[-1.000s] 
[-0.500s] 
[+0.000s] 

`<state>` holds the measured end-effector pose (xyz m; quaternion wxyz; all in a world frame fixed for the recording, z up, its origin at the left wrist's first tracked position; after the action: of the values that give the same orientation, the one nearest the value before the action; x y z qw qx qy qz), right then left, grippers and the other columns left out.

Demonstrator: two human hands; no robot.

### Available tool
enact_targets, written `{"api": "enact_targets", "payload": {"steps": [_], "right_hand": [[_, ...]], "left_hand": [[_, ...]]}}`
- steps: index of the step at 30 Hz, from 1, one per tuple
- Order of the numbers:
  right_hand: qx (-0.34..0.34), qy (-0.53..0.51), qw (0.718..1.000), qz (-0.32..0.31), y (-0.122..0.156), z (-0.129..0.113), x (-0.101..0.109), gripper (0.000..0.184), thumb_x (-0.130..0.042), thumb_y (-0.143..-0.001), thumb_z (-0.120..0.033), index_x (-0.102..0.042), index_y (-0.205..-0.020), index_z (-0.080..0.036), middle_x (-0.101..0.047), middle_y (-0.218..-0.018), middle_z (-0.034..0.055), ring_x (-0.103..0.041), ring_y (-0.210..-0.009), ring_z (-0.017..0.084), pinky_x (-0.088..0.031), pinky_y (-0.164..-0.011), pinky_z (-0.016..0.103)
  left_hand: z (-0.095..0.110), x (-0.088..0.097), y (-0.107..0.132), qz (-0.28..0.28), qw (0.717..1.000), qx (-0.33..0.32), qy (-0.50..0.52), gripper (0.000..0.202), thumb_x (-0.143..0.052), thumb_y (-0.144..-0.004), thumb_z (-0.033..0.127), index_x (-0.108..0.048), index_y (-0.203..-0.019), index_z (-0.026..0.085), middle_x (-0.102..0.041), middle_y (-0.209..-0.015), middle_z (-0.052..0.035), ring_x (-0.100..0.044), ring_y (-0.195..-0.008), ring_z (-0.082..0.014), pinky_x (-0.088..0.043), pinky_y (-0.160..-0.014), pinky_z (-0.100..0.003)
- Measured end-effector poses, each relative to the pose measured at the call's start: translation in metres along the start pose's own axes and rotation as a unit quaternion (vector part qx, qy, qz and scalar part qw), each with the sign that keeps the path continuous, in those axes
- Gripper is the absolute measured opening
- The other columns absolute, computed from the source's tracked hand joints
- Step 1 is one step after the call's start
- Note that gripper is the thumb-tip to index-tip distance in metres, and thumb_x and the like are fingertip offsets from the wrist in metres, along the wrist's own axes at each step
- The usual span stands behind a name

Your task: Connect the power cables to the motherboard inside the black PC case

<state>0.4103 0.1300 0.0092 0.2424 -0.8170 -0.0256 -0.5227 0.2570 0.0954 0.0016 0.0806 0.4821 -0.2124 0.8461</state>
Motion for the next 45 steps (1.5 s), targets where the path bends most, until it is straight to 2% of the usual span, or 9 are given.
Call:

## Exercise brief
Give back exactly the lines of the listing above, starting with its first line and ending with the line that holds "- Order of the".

## Output of the exercise
[-1.000s] 
[-0.500s] 
[+0.000s] 

`<state>` holds the measured end-effector pose (xyz m; quaternion wxyz; all in a world frame fixed for the recording, z up, its origin at the left wrist's first tracked position; after the action: of the values that give the same orientation, the one nearest the value before the action; x y z qw qx qy qz), right then left, grippers and the other columns left out.

Demonstrator: two human hands; no robot.

### Available tool
enact_targets, written `{"api": "enact_targets", "payload": {"steps": [_], "right_hand": [[_, ...]], "left_hand": [[_, ...]]}}`
- steps: index of the step at 30 Hz, from 1, one per tuple
- Order of the numbers:

The output contains the complete answer to the exercise.